WHAT YOU NEED TO DO: Here the whole listing must be retyped exactly, with no line omitted.

RECORDED DATA:
────────
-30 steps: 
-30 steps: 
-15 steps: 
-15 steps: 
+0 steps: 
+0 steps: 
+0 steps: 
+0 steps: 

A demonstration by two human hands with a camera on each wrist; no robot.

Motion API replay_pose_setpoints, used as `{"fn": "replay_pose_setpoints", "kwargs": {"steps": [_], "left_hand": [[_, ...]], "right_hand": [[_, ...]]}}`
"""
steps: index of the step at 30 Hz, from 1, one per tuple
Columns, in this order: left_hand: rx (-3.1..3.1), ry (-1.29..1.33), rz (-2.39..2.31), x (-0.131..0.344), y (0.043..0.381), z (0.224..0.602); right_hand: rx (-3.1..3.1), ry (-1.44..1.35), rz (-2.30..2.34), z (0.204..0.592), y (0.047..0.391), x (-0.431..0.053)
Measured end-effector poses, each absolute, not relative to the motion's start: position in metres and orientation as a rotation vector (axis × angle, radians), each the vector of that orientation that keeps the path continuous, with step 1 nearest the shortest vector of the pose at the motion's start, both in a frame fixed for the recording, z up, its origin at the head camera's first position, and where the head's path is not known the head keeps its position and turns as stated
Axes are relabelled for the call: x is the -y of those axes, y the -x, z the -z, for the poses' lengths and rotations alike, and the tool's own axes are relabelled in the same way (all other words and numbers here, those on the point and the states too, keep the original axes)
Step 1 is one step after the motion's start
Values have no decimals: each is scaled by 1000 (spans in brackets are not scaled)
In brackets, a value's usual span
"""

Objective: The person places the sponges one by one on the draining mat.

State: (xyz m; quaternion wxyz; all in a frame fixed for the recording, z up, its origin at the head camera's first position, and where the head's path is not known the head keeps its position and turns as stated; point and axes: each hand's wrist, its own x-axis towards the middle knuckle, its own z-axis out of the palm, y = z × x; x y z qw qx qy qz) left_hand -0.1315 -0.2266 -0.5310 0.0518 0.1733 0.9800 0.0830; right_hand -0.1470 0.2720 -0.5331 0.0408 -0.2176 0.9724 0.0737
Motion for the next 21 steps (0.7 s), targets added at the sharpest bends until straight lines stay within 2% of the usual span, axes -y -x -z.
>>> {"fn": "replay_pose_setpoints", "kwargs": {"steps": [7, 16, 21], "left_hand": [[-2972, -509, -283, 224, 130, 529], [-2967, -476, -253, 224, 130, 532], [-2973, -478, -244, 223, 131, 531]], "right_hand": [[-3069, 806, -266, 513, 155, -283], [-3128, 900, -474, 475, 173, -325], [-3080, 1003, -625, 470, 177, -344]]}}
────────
SOLUTION BELOW:
-30 steps: 
-30 steps: 
-15 steps: 
-15 steps: 
+0 steps: 
+0 steps: 
+0 steps: 
+0 steps: 

A demonstration by two human hands with a camera on each wrist; no robot.

Motion API replay_pose_setpoints, used as `{"fn": "replay_pose_setpoints", "kwargs": {"steps": [_], "left_hand": [[_, ...]], "right_hand": [[_, ...]]}}`
"""
steps: index of the step at 30 Hz, from 1, one per tuple
Columns, in this order: left_hand: rx (-3.1..3.1), ry (-1.29..1.33), rz (-2.39..2.31), x (-0.131..0.344), y (0.043..0.381), z (0.224..0.602); right_hand: rx (-3.1..3.1), ry (-1.44..1.35), rz (-2.30..2.34), z (0.204..0.592), y (0.047..0.391), x (-0.431..0.053)
Measured end-effector poses, each absolute, not relative to the motion's start: position in metres and orientation as a rotation vector (axis × angle, radians), each the vector of that orientation that keeps the path continuous, with step 1 nearest the shortest vector of the pose at the motion's start, both in a frame fixed for the recording, z up, its origin at the head camera's first position, and where the head's path is not known the head keeps its position and turns as stated
Axes are relabelled for the call: x is the -y of those axes, y the -x, z the -z, for the poses' lengths and rotations alike, and the tool's own axes are relabelled in the same way (all other words and numbers here, those on the point and the states too, keep the original axes)
Step 1 is one step after the motion's start
Values have no decimals: each is scaled by 1000 (spans in brackets are not scaled)
In brackets, a value's usual span
"""

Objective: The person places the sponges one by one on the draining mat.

State: (xyz m; quaternion wxyz; all in a frame fixed for the recording, z up, its origin at the head camera's first position, and where the head's path is not known the head keeps its position and turns as stated; point and axes: each hand's wrist, its own x-axis towards the middle knuckle, its own z-axis out of the palm, y = z × x; x y z qw qx qy qz) left_hand -0.1315 -0.2266 -0.5310 0.0518 0.1733 0.9800 0.0830; right_hand -0.1470 0.2720 -0.5331 0.0408 -0.2176 0.9724 0.0737
Motion for the next 21 steps (0.7 s), targets added at the sharpest bends until straight lines stay within 2% of the usual span, axes -y -x -z.
>>> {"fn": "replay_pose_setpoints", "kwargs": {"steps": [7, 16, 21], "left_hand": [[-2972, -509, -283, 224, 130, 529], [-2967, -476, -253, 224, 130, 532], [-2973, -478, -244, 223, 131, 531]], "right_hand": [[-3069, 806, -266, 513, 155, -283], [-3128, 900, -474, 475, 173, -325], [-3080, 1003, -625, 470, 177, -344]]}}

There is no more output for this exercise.